Cooley Dickinson Hospital is a nonprofit community hospital located in Northampton, Massachusetts. It is the primary hub of Cooley Dickinson Health Care, a regional network of primary and specialty care medical providers, an affiliate of Massachusetts General Hospital, which is part of Mass General Brigham.

==Facilities and current operations==

Cooley Dickinson Hospital has 140 licensed beds and 11 licensed bassinets. It is used by more than 77,000 community members a year. Notable subsections of the facility include its Childbirth Center, the Kittredge Surgery Center and the Mass General Cancer Center at Cooley Dickinson Hospital.

Cooley Dickinson Health Care encompasses more than 20 locations in the Pioneer Valley including members of Cooley Dickinson Medical Group, and Cooley Dickinson VNA & Hospice, a homecare provider that employs nurses, rehabilitation therapists and social workers in western Massachusetts. The organization is a major regional employer, retaining approximately 2,000 employees, and provides funding for numerous other nonprofit and community health organizations.

==Affiliated institutions==
Since 2013, Cooley Dickinson Hospital has been an affiliate of Massachusetts General Hospital.
In addition to shared billing and medical records, the hospitals currently collaborate in the areas of tele-medicine (stroke), maternal-fetal medicine, organ transplant evaluation and cancer treatment. Since 2001, Cooley Dickinson has worked in partnership with the UMass Amherst School of Nursing to help train and to recruit nurses.

==History==
The Cooley Dickinson Hospital was founded with a bequest from the will of Caleb Cooley Dickinson, a descendant of Nathaniel Dickinson, the first settler in Hatfield, Massachusetts, and a cousin of poet Emily Dickinson. It was originally established as a "Hospital for the sick poor," and admitted its first patient in 1886.

From 1901 to 1975, the facility turned out thousands of graduates from its Cooley Dickinson School of Nursing, including hundreds trained through an accelerated program during World War II for the U.S. Cadet Nurse Corps.

In the summer of 1964, U.S Senator Edward Kennedy spent approximately two weeks at Cooley Dickinson Hospital recovering from a plane crash in neighboring Southampton, before being moved to New England Baptist Hospital in Boston. The crash killed the plane's pilot, Edwin Zimny, and one of Kennedy's aides, Edward Moss, whose name is still honored by a Cooley Dickinson nursing scholarship that Kennedy established in his memory. Fellow Senator Birch Bayh (D-IN) and his wife Marvella also survived the crash and were also treated at Cooley Dickinson Hospital.

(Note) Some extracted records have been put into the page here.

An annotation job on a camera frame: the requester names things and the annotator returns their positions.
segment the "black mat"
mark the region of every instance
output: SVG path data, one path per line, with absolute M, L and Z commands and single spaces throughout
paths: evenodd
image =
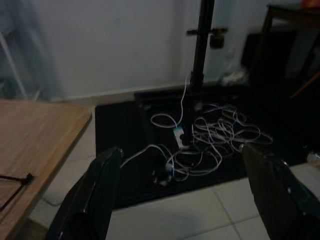
M 304 161 L 305 152 L 302 149 L 302 143 L 290 131 L 283 131 L 283 126 L 276 124 L 268 111 L 257 104 L 252 97 L 229 99 L 228 102 L 237 105 L 251 122 L 273 135 L 274 151 L 290 166 Z M 96 107 L 97 154 L 112 146 L 118 146 L 123 149 L 124 157 L 127 158 L 151 143 L 165 144 L 172 151 L 177 148 L 172 130 L 151 126 L 149 118 L 153 113 L 168 111 L 174 113 L 179 105 L 176 102 L 168 102 L 152 106 L 143 106 L 140 103 L 139 106 L 135 101 L 130 101 Z M 115 209 L 246 177 L 241 157 L 235 154 L 224 159 L 218 170 L 209 175 L 189 177 L 184 182 L 172 181 L 168 186 L 163 187 L 155 185 L 152 176 L 155 160 L 159 157 L 157 150 L 150 149 L 121 169 Z

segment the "white tile floor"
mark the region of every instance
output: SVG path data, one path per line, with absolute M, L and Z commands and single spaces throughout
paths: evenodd
M 61 202 L 95 158 L 94 119 L 44 197 Z M 320 198 L 320 171 L 302 164 L 293 173 Z M 30 218 L 49 227 L 59 207 L 40 200 Z M 184 193 L 112 213 L 108 240 L 269 239 L 254 204 L 248 179 Z

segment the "tangled white cable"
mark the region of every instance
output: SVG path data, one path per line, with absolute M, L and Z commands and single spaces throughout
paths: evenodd
M 181 116 L 178 122 L 168 113 L 157 113 L 150 118 L 150 122 L 160 128 L 178 127 L 183 119 L 184 109 L 183 100 L 186 94 L 188 84 L 188 76 L 185 79 L 183 95 L 180 101 Z M 144 153 L 149 148 L 158 149 L 167 166 L 171 169 L 172 176 L 176 181 L 185 181 L 189 176 L 204 176 L 216 171 L 222 160 L 231 156 L 234 152 L 241 152 L 241 144 L 272 144 L 273 138 L 262 132 L 259 127 L 254 124 L 246 123 L 247 117 L 237 111 L 233 105 L 219 105 L 216 103 L 203 104 L 202 115 L 197 117 L 192 125 L 192 147 L 195 150 L 179 150 L 172 153 L 163 144 L 150 144 L 143 150 L 126 159 L 121 168 L 130 160 Z M 174 124 L 161 124 L 155 122 L 157 117 L 167 117 Z M 184 163 L 180 157 L 188 156 L 190 159 L 198 156 L 192 164 Z M 213 166 L 210 168 L 201 168 L 203 159 L 213 160 Z

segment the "black stand pole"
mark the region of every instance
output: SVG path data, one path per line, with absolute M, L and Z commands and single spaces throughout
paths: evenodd
M 197 35 L 193 71 L 190 76 L 190 87 L 186 90 L 183 101 L 184 118 L 182 127 L 184 134 L 182 142 L 184 145 L 189 145 L 192 140 L 192 124 L 195 118 L 194 99 L 195 93 L 199 92 L 204 83 L 204 64 L 206 58 L 206 50 L 208 43 L 208 36 L 211 32 L 211 22 L 214 12 L 215 0 L 201 0 L 200 16 L 198 29 L 196 31 L 189 31 L 192 35 Z

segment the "white wall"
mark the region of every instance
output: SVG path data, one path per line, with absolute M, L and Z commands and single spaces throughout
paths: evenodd
M 181 84 L 192 70 L 200 0 L 32 0 L 64 98 Z M 206 80 L 224 70 L 225 50 L 238 64 L 268 2 L 216 0 L 214 26 L 228 26 L 226 47 L 209 49 Z

In 2011, amid the nation's recovery from the 2008 financial crisis which led to widespread mergers and acquisitions across healthcare, Cooley Dickinson Hospital sought a new owner to avoid closure. Among candidates which included Baystate Health and Vanguard Health Systems, an overwhelming majority of staff supported acquisition by Mass General Brigham. The state approved the merger, and in 2013 Cooley Dickinson joined the Mass General Brigham system.